● PROBLEM TO SOLVE:
Quote verbatim the span of lines that begins the listing below and closes with the line containing "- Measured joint".

↓↓↓

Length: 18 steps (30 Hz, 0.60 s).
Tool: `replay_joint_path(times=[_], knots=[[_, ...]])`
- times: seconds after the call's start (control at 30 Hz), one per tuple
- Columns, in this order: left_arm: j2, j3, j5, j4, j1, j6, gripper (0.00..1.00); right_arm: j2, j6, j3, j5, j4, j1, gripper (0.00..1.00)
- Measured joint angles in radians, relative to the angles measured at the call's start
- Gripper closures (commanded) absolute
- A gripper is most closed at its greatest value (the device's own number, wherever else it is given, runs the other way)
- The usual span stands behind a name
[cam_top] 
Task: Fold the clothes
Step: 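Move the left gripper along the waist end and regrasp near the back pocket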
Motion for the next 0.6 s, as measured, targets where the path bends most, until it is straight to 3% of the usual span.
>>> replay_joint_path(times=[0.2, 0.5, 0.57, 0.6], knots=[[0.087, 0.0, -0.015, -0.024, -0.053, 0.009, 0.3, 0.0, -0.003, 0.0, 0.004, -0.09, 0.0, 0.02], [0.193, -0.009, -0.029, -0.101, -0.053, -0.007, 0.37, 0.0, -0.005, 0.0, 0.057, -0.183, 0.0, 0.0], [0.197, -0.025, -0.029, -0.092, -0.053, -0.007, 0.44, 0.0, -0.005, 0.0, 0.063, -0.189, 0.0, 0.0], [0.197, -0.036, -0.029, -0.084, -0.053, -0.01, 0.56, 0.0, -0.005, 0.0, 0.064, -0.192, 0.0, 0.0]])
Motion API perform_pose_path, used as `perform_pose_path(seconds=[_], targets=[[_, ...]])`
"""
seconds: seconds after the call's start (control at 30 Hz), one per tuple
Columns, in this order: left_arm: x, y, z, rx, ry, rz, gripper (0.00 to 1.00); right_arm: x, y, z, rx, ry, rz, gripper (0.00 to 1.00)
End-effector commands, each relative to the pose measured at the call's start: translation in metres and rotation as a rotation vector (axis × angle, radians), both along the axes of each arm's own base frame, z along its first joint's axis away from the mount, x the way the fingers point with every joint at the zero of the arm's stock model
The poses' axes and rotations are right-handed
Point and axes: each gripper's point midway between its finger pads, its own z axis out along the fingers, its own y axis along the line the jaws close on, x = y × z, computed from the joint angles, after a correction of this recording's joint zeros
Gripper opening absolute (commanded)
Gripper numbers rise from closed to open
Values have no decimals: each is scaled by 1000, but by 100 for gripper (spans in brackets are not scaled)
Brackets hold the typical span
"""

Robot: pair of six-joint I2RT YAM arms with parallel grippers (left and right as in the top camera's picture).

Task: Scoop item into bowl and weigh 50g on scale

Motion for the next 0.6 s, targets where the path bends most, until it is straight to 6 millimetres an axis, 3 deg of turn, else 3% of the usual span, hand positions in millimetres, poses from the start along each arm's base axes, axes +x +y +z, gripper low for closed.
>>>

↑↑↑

● WRITTEN SOLUTION:
Length: 18 steps (30 Hz, 0.60 s).
Tool: `replay_joint_path(times=[_], knots=[[_, ...]])`
- times: seconds after the call's start (control at 30 Hz), one per tuple
- Columns, in this order: left_arm: j2, j3, j5, j4, j1, j6, gripper (0.00..1.00); right_arm: j2, j6, j3, j5, j4, j1, gripper (0.00..1.00)
- Measured joint angles in radians, relative to the angles measured at the call's start

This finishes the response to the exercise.